Exercise material Block Start

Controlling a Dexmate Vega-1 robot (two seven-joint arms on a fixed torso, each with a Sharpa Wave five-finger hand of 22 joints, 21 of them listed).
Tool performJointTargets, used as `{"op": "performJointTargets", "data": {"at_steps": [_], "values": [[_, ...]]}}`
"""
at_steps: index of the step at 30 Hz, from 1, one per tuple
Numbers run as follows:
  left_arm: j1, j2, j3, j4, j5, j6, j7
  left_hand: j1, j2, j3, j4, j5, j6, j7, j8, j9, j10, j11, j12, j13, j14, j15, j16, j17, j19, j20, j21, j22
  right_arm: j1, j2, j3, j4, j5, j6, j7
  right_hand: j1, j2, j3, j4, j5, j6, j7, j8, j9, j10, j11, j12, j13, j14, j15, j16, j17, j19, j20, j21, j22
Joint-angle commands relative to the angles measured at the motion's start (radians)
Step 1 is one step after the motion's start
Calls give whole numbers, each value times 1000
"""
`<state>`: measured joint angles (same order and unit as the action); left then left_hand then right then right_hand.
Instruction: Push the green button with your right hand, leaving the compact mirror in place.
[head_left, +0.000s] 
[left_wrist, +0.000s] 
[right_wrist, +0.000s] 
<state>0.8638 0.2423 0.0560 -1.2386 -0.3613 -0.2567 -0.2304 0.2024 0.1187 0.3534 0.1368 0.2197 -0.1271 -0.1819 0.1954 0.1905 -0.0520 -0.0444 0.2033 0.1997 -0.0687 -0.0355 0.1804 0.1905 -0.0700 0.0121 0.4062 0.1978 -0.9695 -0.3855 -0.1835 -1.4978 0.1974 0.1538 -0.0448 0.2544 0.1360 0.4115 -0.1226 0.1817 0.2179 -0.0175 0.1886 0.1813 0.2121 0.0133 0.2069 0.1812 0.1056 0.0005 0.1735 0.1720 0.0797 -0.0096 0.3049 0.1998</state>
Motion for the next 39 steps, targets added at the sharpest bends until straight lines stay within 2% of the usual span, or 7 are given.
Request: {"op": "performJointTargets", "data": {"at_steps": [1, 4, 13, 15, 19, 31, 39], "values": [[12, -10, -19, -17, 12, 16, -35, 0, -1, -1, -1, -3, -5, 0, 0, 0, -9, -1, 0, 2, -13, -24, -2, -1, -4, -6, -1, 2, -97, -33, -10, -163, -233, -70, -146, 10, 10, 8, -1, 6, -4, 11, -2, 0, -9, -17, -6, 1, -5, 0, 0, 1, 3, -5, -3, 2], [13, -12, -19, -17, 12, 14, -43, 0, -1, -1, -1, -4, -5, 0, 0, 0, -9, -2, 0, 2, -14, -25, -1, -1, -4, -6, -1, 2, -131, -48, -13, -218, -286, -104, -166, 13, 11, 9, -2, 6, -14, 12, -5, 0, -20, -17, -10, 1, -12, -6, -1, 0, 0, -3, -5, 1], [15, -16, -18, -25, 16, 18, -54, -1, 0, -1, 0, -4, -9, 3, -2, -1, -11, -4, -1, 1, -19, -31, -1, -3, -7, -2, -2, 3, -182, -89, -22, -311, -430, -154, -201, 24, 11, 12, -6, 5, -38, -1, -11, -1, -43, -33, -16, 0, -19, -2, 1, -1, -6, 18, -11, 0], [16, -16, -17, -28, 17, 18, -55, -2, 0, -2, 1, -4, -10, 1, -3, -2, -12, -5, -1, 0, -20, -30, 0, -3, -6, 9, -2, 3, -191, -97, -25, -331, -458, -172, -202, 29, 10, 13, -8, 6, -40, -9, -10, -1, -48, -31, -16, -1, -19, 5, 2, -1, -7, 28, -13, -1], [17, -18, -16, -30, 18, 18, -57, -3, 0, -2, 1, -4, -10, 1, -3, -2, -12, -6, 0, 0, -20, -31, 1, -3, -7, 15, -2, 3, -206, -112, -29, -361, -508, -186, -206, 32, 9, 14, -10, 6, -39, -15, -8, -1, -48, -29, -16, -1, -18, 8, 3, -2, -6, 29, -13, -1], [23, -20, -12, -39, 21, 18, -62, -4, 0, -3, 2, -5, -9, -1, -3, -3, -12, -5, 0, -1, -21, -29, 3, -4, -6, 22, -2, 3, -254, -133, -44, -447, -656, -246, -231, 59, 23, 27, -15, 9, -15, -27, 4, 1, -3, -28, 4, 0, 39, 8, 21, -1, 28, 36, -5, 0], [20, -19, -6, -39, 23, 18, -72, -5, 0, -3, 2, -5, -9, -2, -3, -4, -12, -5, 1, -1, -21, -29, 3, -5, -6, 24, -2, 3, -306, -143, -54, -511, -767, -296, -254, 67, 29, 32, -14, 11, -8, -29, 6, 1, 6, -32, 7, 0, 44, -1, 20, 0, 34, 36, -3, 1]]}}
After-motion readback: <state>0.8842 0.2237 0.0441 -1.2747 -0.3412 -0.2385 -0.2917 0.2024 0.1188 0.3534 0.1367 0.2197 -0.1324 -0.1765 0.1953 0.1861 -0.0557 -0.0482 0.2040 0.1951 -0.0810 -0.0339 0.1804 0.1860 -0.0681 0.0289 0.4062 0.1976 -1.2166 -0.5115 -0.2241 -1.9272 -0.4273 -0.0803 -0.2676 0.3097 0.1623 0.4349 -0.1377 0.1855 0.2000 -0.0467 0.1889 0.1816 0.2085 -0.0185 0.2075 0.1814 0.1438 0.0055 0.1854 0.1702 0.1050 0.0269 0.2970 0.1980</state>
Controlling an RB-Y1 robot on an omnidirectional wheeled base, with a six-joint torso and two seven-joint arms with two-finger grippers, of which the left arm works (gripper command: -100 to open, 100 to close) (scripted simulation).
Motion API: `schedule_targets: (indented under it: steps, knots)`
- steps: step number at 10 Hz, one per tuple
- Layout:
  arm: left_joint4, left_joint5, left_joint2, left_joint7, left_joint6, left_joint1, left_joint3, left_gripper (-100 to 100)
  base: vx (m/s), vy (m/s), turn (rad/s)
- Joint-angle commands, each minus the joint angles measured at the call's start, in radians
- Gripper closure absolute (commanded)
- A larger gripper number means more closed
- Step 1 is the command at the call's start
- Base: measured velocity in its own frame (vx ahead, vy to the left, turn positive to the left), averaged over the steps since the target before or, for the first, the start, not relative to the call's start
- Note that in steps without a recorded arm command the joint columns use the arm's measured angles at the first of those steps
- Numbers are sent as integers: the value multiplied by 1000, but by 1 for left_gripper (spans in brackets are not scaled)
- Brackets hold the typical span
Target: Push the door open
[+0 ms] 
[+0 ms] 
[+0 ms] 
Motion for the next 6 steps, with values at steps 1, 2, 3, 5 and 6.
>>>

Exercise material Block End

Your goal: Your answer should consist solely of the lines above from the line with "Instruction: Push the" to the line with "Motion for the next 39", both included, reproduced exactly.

Solution to this exercise:
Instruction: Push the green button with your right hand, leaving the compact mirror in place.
[head_left, +0.000s] 
[left_wrist, +0.000s] 
[right_wrist, +0.000s] 
<state>0.8638 0.2423 0.0560 -1.2386 -0.3613 -0.2567 -0.2304 0.2024 0.1187 0.3534 0.1368 0.2197 -0.1271 -0.1819 0.1954 0.1905 -0.0520 -0.0444 0.2033 0.1997 -0.0687 -0.0355 0.1804 0.1905 -0.0700 0.0121 0.4062 0.1978 -0.9695 -0.3855 -0.1835 -1.4978 0.1974 0.1538 -0.0448 0.2544 0.1360 0.4115 -0.1226 0.1817 0.2179 -0.0175 0.1886 0.1813 0.2121 0.0133 0.2069 0.1812 0.1056 0.0005 0.1735 0.1720 0.0797 -0.0096 0.3049 0.1998</state>
Motion for the next 39 steps, targets added at the sharpest bends until straight lines stay within 2% of the usual span, or 7 are given.

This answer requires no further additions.